Organization: VII Photo Agency

Janet Elisha Daniang, 15, is photographed in her home in Kaduna, Nigeria on April 4, 2013. Daniang bears the scars of the St. Rita Catholic church bombing that took place on October 28, 2012 in Kaduna, where 4 people died and 192 were injured.

On assignment for National Geographic, Ed Kashi traveled to Nigeria, Africa’s most populous country and one of the world’s most important oil producers, where 50 percent of the population lives in poverty. In the north, where the situation is particularly dire, more than 70 percent of the population is in poverty. The country is evenly split between a primarily Muslim north and a Christian south; though most people live in harmony, in 2009 a murky Islamic insurgent group, Boko Haram—which translates as “Western Religion is Sacrilegious”—has become increasingly radical and violent, targeting Nigerian security forces and churches.
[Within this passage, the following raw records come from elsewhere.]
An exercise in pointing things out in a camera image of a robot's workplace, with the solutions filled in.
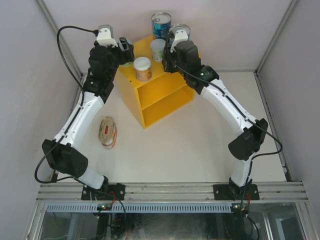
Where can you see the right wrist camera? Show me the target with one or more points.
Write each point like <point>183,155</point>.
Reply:
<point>176,36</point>

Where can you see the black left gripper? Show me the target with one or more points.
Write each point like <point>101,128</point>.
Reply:
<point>126,56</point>

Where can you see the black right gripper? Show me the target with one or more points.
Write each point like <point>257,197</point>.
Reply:
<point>167,62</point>

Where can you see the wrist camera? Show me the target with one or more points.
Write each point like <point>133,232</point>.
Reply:
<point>105,36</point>
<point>176,36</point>

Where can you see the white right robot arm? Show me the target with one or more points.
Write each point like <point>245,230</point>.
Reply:
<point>250,132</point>

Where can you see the aluminium mounting rail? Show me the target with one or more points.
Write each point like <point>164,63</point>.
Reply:
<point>269,192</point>

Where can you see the black right base bracket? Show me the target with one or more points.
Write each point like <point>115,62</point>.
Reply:
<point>226,192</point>

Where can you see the aluminium frame post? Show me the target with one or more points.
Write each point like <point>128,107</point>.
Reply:
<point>280,28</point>
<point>51,23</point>

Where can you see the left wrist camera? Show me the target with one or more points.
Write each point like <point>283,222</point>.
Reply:
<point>105,36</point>

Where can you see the blue soup can with noodles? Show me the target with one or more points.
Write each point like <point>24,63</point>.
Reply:
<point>185,28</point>

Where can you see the right aluminium frame post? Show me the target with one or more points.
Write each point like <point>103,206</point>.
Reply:
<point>280,28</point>

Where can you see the yellow wooden shelf cabinet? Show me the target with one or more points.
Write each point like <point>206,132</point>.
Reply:
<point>153,100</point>

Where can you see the black left base bracket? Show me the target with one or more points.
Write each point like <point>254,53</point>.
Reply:
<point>115,192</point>

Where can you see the oval fish tin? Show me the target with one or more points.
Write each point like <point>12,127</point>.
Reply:
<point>107,132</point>

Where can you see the green label can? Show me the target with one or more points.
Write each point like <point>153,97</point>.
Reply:
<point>157,49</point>

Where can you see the black base bracket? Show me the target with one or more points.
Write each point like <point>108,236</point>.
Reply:
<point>226,192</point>
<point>115,192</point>

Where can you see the orange label can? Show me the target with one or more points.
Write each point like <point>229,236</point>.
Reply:
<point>142,66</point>

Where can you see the grey slotted cable duct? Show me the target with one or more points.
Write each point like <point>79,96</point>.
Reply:
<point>139,208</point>

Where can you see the orange can with white lid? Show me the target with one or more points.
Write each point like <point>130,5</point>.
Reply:
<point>127,64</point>

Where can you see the left aluminium frame post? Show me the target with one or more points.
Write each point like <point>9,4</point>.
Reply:
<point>51,23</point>

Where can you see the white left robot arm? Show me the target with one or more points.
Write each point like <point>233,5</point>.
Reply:
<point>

As tensions flair, a looming potential for civil war threatens to engulf the country and tear Nigeria apart—which would create a disastrous outcome for all of Africa.

To complete this ongoing story, photographer Ed Kashi intends to make additional trips to the northeast region of Nigeria to explore how religious strife, economic disparity, ethnic tensions, and a fight for resources are converging into a growing crisis in the country.